• Problem: Reproduce every line below exactly as written; do not include the images.

• Data to use:
==========

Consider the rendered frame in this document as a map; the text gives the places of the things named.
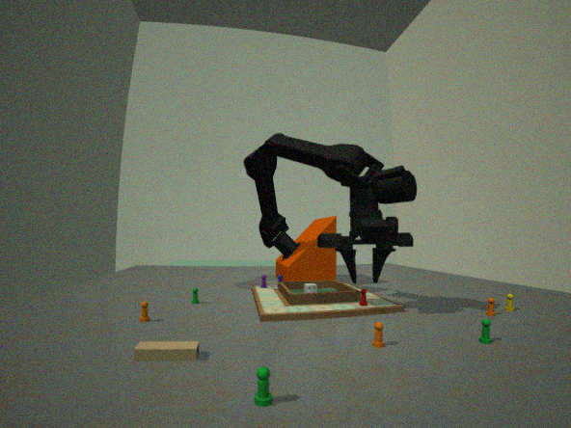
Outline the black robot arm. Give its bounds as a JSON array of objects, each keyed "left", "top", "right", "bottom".
[{"left": 243, "top": 133, "right": 417, "bottom": 258}]

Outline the yellow pawn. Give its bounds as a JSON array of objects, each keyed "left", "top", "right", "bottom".
[{"left": 505, "top": 294, "right": 514, "bottom": 311}]

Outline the white die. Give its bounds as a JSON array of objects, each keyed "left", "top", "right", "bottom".
[{"left": 304, "top": 283, "right": 316, "bottom": 294}]

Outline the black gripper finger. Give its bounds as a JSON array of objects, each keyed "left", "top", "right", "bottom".
[
  {"left": 335, "top": 249, "right": 356, "bottom": 283},
  {"left": 372, "top": 248, "right": 396, "bottom": 283}
]

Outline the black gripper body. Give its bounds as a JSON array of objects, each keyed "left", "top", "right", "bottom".
[{"left": 317, "top": 204, "right": 413, "bottom": 250}]

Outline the orange pawn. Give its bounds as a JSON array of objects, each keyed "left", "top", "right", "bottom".
[
  {"left": 486, "top": 298, "right": 496, "bottom": 316},
  {"left": 140, "top": 302, "right": 150, "bottom": 322},
  {"left": 372, "top": 322, "right": 384, "bottom": 348}
]

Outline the green pawn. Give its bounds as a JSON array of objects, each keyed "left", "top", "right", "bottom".
[
  {"left": 479, "top": 319, "right": 492, "bottom": 344},
  {"left": 255, "top": 366, "right": 272, "bottom": 407},
  {"left": 191, "top": 287, "right": 199, "bottom": 304}
]

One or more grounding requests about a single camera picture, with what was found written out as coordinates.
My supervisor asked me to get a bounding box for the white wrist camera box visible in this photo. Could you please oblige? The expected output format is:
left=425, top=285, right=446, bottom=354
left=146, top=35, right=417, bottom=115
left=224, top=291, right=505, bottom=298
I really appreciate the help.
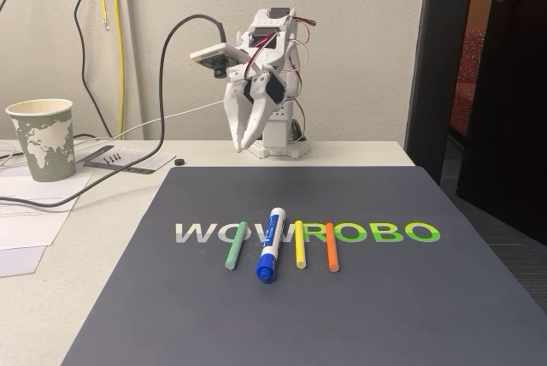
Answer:
left=190, top=42, right=248, bottom=80

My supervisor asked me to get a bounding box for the dark grey door frame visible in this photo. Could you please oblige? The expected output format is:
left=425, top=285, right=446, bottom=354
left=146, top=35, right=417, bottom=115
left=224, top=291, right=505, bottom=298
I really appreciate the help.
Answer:
left=403, top=0, right=478, bottom=184

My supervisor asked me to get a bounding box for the thick black camera cable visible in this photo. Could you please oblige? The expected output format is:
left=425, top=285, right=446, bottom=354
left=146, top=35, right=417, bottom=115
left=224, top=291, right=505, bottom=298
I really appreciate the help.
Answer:
left=0, top=14, right=227, bottom=210

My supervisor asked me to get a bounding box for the orange chalk stick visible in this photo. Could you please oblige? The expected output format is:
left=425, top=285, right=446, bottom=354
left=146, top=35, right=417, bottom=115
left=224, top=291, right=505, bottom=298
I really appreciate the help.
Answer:
left=324, top=221, right=341, bottom=274

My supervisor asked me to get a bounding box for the yellow chalk stick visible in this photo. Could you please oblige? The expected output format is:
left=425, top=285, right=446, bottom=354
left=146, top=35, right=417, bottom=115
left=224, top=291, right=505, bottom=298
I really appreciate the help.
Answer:
left=294, top=220, right=308, bottom=269

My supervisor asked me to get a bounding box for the paper cup with world map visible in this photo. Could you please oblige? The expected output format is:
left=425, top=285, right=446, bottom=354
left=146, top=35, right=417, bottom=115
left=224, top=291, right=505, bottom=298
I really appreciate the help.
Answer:
left=4, top=98, right=77, bottom=183

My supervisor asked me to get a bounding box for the lined paper sheet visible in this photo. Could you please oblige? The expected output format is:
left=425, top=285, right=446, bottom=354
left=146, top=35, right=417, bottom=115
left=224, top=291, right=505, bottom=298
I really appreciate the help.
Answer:
left=74, top=145, right=178, bottom=176

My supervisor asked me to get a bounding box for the large white paper sheet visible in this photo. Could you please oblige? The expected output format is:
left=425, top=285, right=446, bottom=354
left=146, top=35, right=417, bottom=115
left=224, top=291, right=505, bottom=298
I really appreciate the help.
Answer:
left=0, top=164, right=95, bottom=251

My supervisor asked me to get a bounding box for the red patterned fabric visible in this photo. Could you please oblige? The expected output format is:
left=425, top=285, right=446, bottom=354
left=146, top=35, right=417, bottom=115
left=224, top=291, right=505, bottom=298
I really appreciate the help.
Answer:
left=448, top=27, right=487, bottom=137

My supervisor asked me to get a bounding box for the dark wooden door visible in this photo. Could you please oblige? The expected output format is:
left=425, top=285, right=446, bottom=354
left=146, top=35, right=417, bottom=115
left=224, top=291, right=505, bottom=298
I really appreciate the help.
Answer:
left=456, top=0, right=547, bottom=239

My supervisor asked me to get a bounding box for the green chalk stick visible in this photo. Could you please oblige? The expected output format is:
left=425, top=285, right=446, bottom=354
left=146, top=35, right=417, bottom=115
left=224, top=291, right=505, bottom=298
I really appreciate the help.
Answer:
left=224, top=220, right=249, bottom=272

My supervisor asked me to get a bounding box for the thin white cable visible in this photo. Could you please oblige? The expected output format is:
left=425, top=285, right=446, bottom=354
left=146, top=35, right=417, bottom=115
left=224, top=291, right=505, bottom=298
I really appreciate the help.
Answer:
left=111, top=99, right=226, bottom=139

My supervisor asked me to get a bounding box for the dark grey WOWROBO mat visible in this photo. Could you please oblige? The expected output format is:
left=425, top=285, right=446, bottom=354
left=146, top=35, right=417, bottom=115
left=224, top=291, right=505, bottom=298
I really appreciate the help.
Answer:
left=59, top=164, right=547, bottom=366

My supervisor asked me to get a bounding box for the thin black wall cable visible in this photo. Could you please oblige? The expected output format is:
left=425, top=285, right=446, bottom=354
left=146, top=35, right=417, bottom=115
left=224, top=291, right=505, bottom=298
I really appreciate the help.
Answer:
left=74, top=0, right=115, bottom=139

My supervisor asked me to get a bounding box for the blue dry erase marker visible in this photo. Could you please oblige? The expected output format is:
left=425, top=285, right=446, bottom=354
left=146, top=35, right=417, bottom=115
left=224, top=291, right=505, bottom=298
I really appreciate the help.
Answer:
left=255, top=206, right=288, bottom=285

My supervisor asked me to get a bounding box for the small white paper sheet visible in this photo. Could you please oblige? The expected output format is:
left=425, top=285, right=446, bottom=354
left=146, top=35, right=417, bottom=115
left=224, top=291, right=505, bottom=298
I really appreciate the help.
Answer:
left=0, top=245, right=48, bottom=279

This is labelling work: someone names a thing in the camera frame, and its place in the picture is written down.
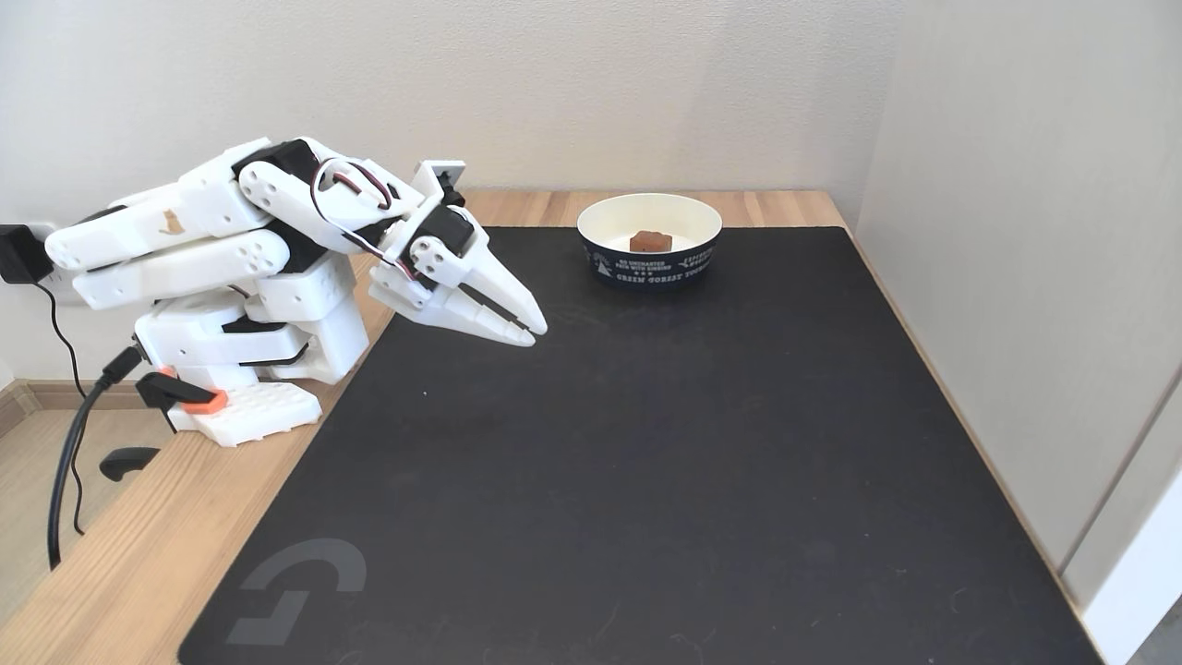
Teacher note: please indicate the dark blue paper bowl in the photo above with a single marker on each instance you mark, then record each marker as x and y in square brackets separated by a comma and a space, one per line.
[649, 268]

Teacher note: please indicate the white wall outlet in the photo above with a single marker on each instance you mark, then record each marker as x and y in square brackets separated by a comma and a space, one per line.
[66, 294]

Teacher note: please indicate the brown block toy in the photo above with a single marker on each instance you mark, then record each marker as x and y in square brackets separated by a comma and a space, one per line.
[650, 242]

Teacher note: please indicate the black desk mat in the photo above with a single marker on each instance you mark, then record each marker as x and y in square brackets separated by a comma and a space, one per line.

==========

• Written solution:
Consider the rendered frame in this document as a map; the text gives the places of the things named.
Outline the black robot arm. Give its bounds as a JSON array of objects, each keyed "left", "top", "right", "bottom".
[{"left": 243, "top": 133, "right": 417, "bottom": 258}]

Outline the yellow pawn. Give its bounds as a JSON array of objects, each keyed "left", "top", "right", "bottom".
[{"left": 505, "top": 294, "right": 514, "bottom": 311}]

Outline the white die. Give its bounds as a JSON array of objects, each keyed "left", "top", "right", "bottom".
[{"left": 304, "top": 283, "right": 316, "bottom": 294}]

Outline the black gripper finger. Give its bounds as a JSON array of objects, each keyed "left", "top", "right", "bottom".
[
  {"left": 335, "top": 249, "right": 356, "bottom": 283},
  {"left": 372, "top": 248, "right": 396, "bottom": 283}
]

Outline the black gripper body. Give its bounds as a JSON array of objects, each keyed "left", "top", "right", "bottom".
[{"left": 317, "top": 204, "right": 413, "bottom": 250}]

Outline the orange pawn. Give its bounds as a JSON array of objects, each keyed "left", "top", "right", "bottom".
[
  {"left": 486, "top": 298, "right": 496, "bottom": 316},
  {"left": 140, "top": 302, "right": 150, "bottom": 322},
  {"left": 372, "top": 322, "right": 384, "bottom": 348}
]

Outline the green pawn. Give its bounds as a JSON array of objects, each keyed "left", "top", "right", "bottom".
[
  {"left": 479, "top": 319, "right": 492, "bottom": 344},
  {"left": 255, "top": 366, "right": 272, "bottom": 407},
  {"left": 191, "top": 287, "right": 199, "bottom": 304}
]

One or more grounding requests about a single camera picture, with what was found written out as coordinates.
My supervisor asked me to get a bounding box for the white wrist camera box visible in this photo. Could you please oblige? The expected output format is:
left=425, top=285, right=446, bottom=354
left=146, top=35, right=417, bottom=115
left=224, top=291, right=505, bottom=298
I really appreciate the help.
Answer:
left=190, top=42, right=248, bottom=80

My supervisor asked me to get a bounding box for the dark grey door frame visible in this photo. Could you please oblige? The expected output format is:
left=425, top=285, right=446, bottom=354
left=146, top=35, right=417, bottom=115
left=224, top=291, right=505, bottom=298
I really appreciate the help.
Answer:
left=403, top=0, right=478, bottom=184

My supervisor asked me to get a bounding box for the thick black camera cable visible in this photo. Could you please oblige? The expected output format is:
left=425, top=285, right=446, bottom=354
left=146, top=35, right=417, bottom=115
left=224, top=291, right=505, bottom=298
I really appreciate the help.
Answer:
left=0, top=14, right=227, bottom=210

My supervisor asked me to get a bounding box for the orange chalk stick visible in this photo. Could you please oblige? The expected output format is:
left=425, top=285, right=446, bottom=354
left=146, top=35, right=417, bottom=115
left=224, top=291, right=505, bottom=298
I really appreciate the help.
Answer:
left=324, top=221, right=341, bottom=274

My supervisor asked me to get a bounding box for the yellow chalk stick visible in this photo. Could you please oblige? The expected output format is:
left=425, top=285, right=446, bottom=354
left=146, top=35, right=417, bottom=115
left=224, top=291, right=505, bottom=298
I really appreciate the help.
Answer:
left=294, top=220, right=308, bottom=269

My supervisor asked me to get a bounding box for the paper cup with world map visible in this photo. Could you please oblige? The expected output format is:
left=425, top=285, right=446, bottom=354
left=146, top=35, right=417, bottom=115
left=224, top=291, right=505, bottom=298
I really appreciate the help.
Answer:
left=4, top=98, right=77, bottom=183

My supervisor asked me to get a bounding box for the lined paper sheet visible in this photo. Could you please oblige? The expected output format is:
left=425, top=285, right=446, bottom=354
left=146, top=35, right=417, bottom=115
left=224, top=291, right=505, bottom=298
I really appreciate the help.
Answer:
left=74, top=145, right=178, bottom=176

My supervisor asked me to get a bounding box for the large white paper sheet visible in this photo. Could you please oblige? The expected output format is:
left=425, top=285, right=446, bottom=354
left=146, top=35, right=417, bottom=115
left=224, top=291, right=505, bottom=298
I really appreciate the help.
Answer:
left=0, top=164, right=95, bottom=251

My supervisor asked me to get a bounding box for the red patterned fabric visible in this photo. Could you please oblige? The expected output format is:
left=425, top=285, right=446, bottom=354
left=146, top=35, right=417, bottom=115
left=224, top=291, right=505, bottom=298
I really appreciate the help.
Answer:
left=448, top=27, right=487, bottom=137

My supervisor asked me to get a bounding box for the dark wooden door visible in this photo. Could you please oblige? The expected output format is:
left=425, top=285, right=446, bottom=354
left=146, top=35, right=417, bottom=115
left=224, top=291, right=505, bottom=298
I really appreciate the help.
Answer:
left=456, top=0, right=547, bottom=239

My supervisor asked me to get a bounding box for the green chalk stick visible in this photo. Could you please oblige? The expected output format is:
left=425, top=285, right=446, bottom=354
left=146, top=35, right=417, bottom=115
left=224, top=291, right=505, bottom=298
I really appreciate the help.
Answer:
left=224, top=220, right=249, bottom=272

My supervisor asked me to get a bounding box for the thin white cable visible in this photo. Could you please oblige? The expected output format is:
left=425, top=285, right=446, bottom=354
left=146, top=35, right=417, bottom=115
left=224, top=291, right=505, bottom=298
I really appreciate the help.
Answer:
left=111, top=99, right=226, bottom=139

My supervisor asked me to get a bounding box for the dark grey WOWROBO mat visible in this photo. Could you please oblige? The expected output format is:
left=425, top=285, right=446, bottom=354
left=146, top=35, right=417, bottom=115
left=224, top=291, right=505, bottom=298
I really appreciate the help.
Answer:
left=59, top=164, right=547, bottom=366

My supervisor asked me to get a bounding box for the thin black wall cable visible in this photo. Could you please oblige? The expected output format is:
left=425, top=285, right=446, bottom=354
left=146, top=35, right=417, bottom=115
left=224, top=291, right=505, bottom=298
I really appreciate the help.
Answer:
left=74, top=0, right=115, bottom=139

My supervisor asked me to get a bounding box for the blue dry erase marker visible in this photo. Could you please oblige? The expected output format is:
left=425, top=285, right=446, bottom=354
left=146, top=35, right=417, bottom=115
left=224, top=291, right=505, bottom=298
I really appreciate the help.
Answer:
left=255, top=206, right=288, bottom=285

My supervisor asked me to get a bounding box for the small white paper sheet visible in this photo. Could you please oblige? The expected output format is:
left=425, top=285, right=446, bottom=354
left=146, top=35, right=417, bottom=115
left=224, top=291, right=505, bottom=298
I really appreciate the help.
Answer:
left=0, top=245, right=48, bottom=279

This is labelling work: someone names a thing in the camera frame, and its place in the picture is written down.
Teacher note: please indicate the dark blue paper bowl in the photo above with a single marker on each instance you mark, then record each marker as x and y in square brackets separated by a comma and a space, one per line.
[649, 268]

Teacher note: please indicate the white wall outlet in the photo above with a single marker on each instance you mark, then record each marker as x and y in square brackets separated by a comma and a space, one per line.
[66, 294]

Teacher note: please indicate the brown block toy in the photo above with a single marker on each instance you mark, then record each marker as x and y in square brackets separated by a comma and a space, one per line.
[650, 242]

Teacher note: please indicate the black desk mat in the photo above with a single marker on each instance you mark, then record each marker as x and y in square brackets separated by a comma and a space, one per line.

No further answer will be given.